## Task brief
Retype the whole listing, please, keeping every line exact and dropping the pictures.
══ Exercise data ══
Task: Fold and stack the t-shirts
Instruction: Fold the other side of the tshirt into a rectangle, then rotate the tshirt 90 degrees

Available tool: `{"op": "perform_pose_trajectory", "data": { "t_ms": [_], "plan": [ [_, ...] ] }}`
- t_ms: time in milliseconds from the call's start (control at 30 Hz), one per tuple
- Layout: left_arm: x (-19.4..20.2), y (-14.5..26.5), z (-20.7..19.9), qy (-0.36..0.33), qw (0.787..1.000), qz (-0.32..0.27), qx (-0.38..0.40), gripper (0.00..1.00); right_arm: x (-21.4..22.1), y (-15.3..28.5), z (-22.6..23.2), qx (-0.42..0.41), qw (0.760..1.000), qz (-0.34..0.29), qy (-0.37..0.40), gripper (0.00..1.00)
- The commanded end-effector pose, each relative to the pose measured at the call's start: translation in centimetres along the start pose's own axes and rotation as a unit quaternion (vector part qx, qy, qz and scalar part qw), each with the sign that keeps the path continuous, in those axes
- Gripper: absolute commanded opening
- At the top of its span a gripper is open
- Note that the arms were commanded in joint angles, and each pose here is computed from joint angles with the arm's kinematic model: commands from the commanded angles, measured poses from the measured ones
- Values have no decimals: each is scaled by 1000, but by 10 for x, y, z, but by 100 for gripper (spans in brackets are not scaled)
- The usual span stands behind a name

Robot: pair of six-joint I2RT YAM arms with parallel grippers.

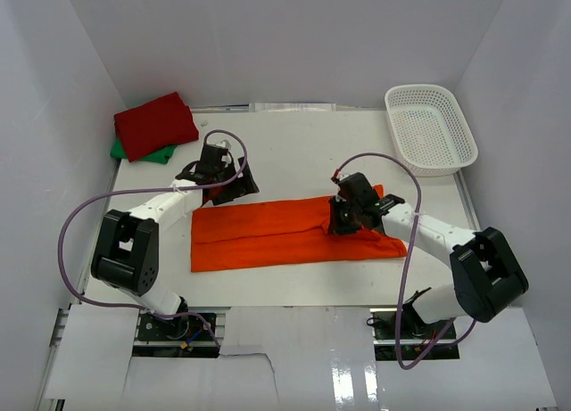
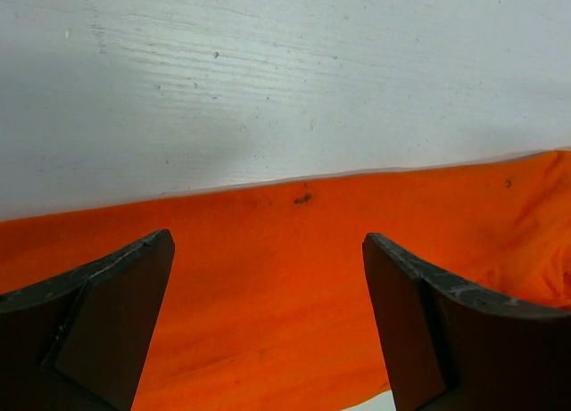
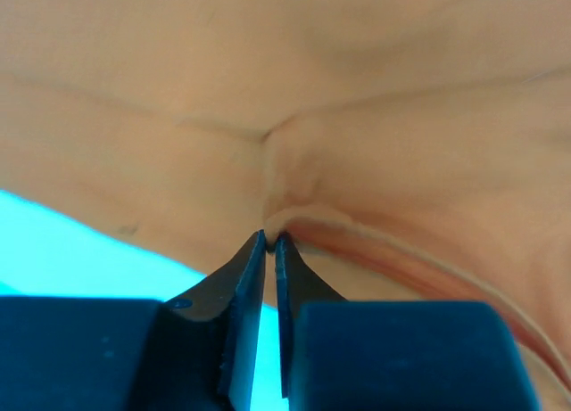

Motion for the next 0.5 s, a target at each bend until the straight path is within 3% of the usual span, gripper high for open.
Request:
{"op": "perform_pose_trajectory", "data": {
  "t_ms": [0,33,67,167,333,433,467],
  "plan": [
    [1,0,-5,-5,1000,-1,15,98,30,6,32,-60,995,50,-55,16],
    [2,-1,-3,-5,1000,1,13,98,32,10,37,-66,995,51,-60,20],
    [3,-2,-4,-5,1000,2,15,98,35,12,40,-67,994,55,-74,33],
    [4,-5,-2,-12,1000,8,12,98,31,24,35,-41,994,49,-85,52],
    [5,-16,7,-24,999,31,-25,98,10,49,5,68,996,11,-57,53],
    [7,-14,15,-18,998,33,-40,98,15,52,-8,107,993,15,-47,46],
    [8,-12,24,-8,998,34,-45,98,22,51,-11,116,992,27,-45,37]
  ]
}}
Point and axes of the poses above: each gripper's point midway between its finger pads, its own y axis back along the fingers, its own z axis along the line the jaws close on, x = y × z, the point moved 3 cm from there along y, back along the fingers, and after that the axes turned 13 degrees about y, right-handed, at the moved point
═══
## Written response
Task: Fold and stack the t-shirts
Instruction: Fold the other side of the tshirt into a rectangle, then rotate the tshirt 90 degrees

Available tool: `{"op": "perform_pose_trajectory", "data": { "t_ms": [_], "plan": [ [_, ...] ] }}`
- t_ms: time in milliseconds from the call's start (control at 30 Hz), one per tuple
- Layout: left_arm: x (-19.4..20.2), y (-14.5..26.5), z (-20.7..19.9), qy (-0.36..0.33), qw (0.787..1.000), qz (-0.32..0.27), qx (-0.38..0.40), gripper (0.00..1.00); right_arm: x (-21.4..22.1), y (-15.3..28.5), z (-22.6..23.2), qx (-0.42..0.41), qw (0.760..1.000), qz (-0.34..0.29), qy (-0.37..0.40), gripper (0.00..1.00)
- The commanded end-effector pose, each relative to the pose measured at the call's start: translation in centimetres along the start pose's own axes and rotation as a unit quaternion (vector part qx, qy, qz and scalar part qw), each with the sign that keeps the path continuous, in those axes
- Gripper: absolute commanded opening
- At the top of its span a gripper is open
- Note that the arms were commanded in joint angles, and each pose here is computed from joint angles with the arm's kinematic model: commands from the commanded angles, measured poses from the measured ones
- Values have no decimals: each is scaled by 1000, but by 10 for x, y, z, but by 100 for gripper (spans in brackets are not scaled)
- The usual span stands behind a name

Robot: pair of six-joint I2RT YAM arms with parallel grippers.


Motion for the next 0.5 s, a target at each bend until the straight path is within 3% of the usual span, gripper high for open.
Request:
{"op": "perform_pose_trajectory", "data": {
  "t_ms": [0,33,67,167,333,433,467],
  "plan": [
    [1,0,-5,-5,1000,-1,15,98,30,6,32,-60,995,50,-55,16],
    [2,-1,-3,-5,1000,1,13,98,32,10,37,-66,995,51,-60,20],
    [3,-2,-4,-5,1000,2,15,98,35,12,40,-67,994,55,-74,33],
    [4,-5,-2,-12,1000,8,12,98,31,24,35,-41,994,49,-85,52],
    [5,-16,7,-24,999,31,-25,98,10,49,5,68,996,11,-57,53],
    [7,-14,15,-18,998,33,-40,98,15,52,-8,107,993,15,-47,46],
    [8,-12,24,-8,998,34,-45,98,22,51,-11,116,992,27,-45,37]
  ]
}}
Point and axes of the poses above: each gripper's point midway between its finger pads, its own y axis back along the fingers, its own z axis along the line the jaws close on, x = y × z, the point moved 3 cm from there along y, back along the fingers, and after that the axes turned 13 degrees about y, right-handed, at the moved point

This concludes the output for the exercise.